Evans and colleagues used statewide data from New York collected following the implementation of the sepsis care mandate, which included collecting a blood culture and administering a fluid bolus and antibiotics within 1 hour of sepsis recognition. A total of 1179 children were included and nearly 70% had septic shock. Completion of the 1-hour bundle within both 1 hour and 3 hours was associated with a reduction in odds of in-hospital mortality (OR 0.59, 95% CI, 0.38-0.93, P = .02 and OR 0.64, 95% CI, 0.42-0.96, P = .03, respectively). There was no differential effect of bundle completion in patients with or without shock. When antibiotic administration within 1 hour was considered alone, compliance with this measure was not associated with reductions in mortality, suggesting the possibility that improved processes of care around all elements of sepsis management may be more impactful than a short antibiotic timing goal (OR 0.78, 95% CI, 0.55-1.12, P = .18) [13].

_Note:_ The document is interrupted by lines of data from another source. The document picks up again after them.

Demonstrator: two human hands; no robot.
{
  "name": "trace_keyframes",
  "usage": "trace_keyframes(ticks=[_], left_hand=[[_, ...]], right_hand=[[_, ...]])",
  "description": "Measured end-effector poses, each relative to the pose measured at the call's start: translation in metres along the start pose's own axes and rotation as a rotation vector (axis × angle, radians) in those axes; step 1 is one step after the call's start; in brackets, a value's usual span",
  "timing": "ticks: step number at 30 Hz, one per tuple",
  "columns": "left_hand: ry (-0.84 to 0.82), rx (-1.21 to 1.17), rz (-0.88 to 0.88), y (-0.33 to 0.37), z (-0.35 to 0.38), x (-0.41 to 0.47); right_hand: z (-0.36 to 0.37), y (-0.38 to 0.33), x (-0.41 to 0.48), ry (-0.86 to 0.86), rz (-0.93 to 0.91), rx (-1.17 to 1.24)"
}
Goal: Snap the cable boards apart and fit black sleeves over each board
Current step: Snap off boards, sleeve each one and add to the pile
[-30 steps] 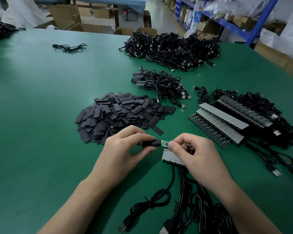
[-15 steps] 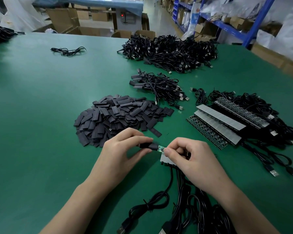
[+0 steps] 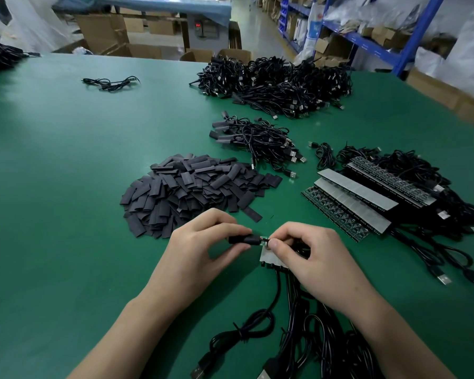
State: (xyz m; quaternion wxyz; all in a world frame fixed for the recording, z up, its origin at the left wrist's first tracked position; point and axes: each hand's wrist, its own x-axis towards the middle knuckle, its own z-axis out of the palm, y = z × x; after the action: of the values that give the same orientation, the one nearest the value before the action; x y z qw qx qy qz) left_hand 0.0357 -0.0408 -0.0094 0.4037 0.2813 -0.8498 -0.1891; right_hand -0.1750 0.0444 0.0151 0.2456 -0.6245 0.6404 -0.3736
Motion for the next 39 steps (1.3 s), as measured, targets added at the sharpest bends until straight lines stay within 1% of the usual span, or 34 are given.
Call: trace_keyframes(ticks=[6, 11, 16, 19, 23, 28, 30, 31, 32, 33, 35, 36, 37, 39], left_hand=[[-0.017, 0.008, 0.073, 0.002, 0.002, -0.001], [0.027, 0.042, 0.080, 0.006, 0.002, 0.000], [0.198, 0.016, -0.060, 0.013, 0.000, 0.002], [0.238, 0.013, -0.098, 0.015, 0.000, 0.002], [0.241, 0.036, -0.062, 0.014, 0.004, 0.001], [0.253, 0.165, 0.025, 0.011, 0.006, 0.001], [0.254, 0.180, 0.045, 0.011, 0.006, 0.001], [0.253, 0.143, 0.019, 0.013, 0.006, 0.001], [0.251, 0.062, -0.045, 0.015, 0.006, 0.001], [0.245, -0.063, -0.146, 0.017, 0.006, 0.001], [0.205, -0.385, -0.394, 0.021, 0.007, 0.002], [0.187, -0.531, -0.485, 0.022, 0.008, 0.003], [0.193, -0.630, -0.539, 0.022, 0.007, 0.004], [0.226, -0.754, -0.594, 0.020, 0.006, 0.006]], right_hand=[[0.001, -0.004, -0.001, -0.050, 0.027, 0.044], [-0.001, -0.006, 0.000, -0.044, 0.062, 0.088], [-0.001, -0.009, 0.001, -0.053, 0.076, 0.148], [-0.001, -0.010, 0.001, -0.051, 0.074, 0.173], [0.001, -0.008, 0.001, -0.020, 0.086, 0.162], [0.002, -0.004, 0.002, 0.030, 0.105, 0.146], [0.003, -0.003, 0.002, 0.044, 0.103, 0.128], [0.003, -0.003, 0.002, 0.050, 0.094, 0.112], [0.004, -0.003, 0.002, 0.053, 0.082, 0.096], [0.005, -0.003, 0.002, 0.050, 0.070, 0.084], [0.006, -0.003, 0.001, 0.027, 0.044, 0.081], [0.005, -0.003, 0.000, 0.015, 0.033, 0.067], [0.004, -0.002, 0.000, 0.007, 0.025, 0.035], [-0.002, 0.002, 0.002, 0.010, 0.013, -0.051]])
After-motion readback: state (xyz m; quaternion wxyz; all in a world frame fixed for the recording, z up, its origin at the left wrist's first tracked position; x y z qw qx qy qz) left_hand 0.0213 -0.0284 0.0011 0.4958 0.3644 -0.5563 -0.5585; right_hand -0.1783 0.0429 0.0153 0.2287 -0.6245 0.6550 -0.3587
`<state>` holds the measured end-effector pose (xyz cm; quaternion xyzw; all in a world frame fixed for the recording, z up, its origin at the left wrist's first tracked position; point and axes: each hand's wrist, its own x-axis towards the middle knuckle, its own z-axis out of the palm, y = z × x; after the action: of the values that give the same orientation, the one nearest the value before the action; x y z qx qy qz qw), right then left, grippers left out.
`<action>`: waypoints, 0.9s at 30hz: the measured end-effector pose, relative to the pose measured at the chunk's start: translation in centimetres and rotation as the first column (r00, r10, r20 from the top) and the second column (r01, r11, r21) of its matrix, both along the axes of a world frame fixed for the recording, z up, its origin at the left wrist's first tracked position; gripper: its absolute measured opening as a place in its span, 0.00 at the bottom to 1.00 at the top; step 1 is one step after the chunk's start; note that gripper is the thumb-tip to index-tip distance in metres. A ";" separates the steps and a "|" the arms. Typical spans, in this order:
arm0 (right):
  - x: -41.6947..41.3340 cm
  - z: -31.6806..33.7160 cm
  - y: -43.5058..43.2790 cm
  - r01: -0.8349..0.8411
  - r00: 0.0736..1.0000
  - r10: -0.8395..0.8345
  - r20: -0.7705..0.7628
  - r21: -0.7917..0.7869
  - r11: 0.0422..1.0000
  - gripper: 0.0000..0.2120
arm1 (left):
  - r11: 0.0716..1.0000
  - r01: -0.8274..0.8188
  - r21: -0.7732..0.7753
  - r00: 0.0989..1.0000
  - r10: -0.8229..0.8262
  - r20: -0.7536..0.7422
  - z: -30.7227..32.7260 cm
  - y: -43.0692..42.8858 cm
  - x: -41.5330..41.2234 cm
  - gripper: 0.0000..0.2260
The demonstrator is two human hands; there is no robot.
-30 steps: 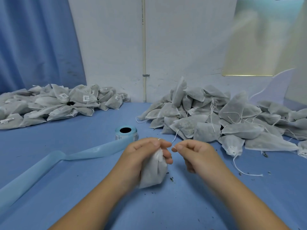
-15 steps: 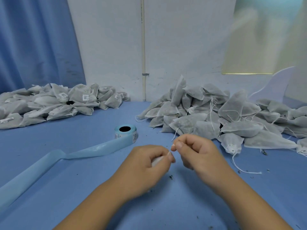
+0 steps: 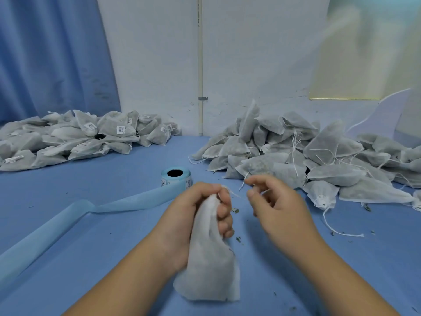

Finally, the largest pediatric studies published to date report findings from the multicenter IPSO collaborative, a quality improvement collaborative focused on improving sepsis outcomes through the implementation of a sepsis bundle in children with suspected sepsis and critical sepsis (an operational definition that approximates septic shock) in both inpatient and ED settings. Using data from 40 hospitals, Paul and colleagues demonstrated that among 24 518 children with suspected sepsis and 12 821 children with critical sepsis, both 3- and 30-day sepsis-attributable mortality (adjudicated by chart review by 2 independent parties at each site) were decreased in patients who received a fluid bolus within 60 minutes and antibiotics within 180 minutes. Applying a shorter timeline for fluid bolus and antibiotic administration (within 20 and 60 minutes, respectively) was not statistically associated with reductions in mortality in either group. When considering antibiotic administration within 180 minutes alone, compliance was associated with reductions in 3- or 30-day mortality in the suspected sepsis cohort only, with no difference detected in the critical sepsis cohort (Table 2) [18].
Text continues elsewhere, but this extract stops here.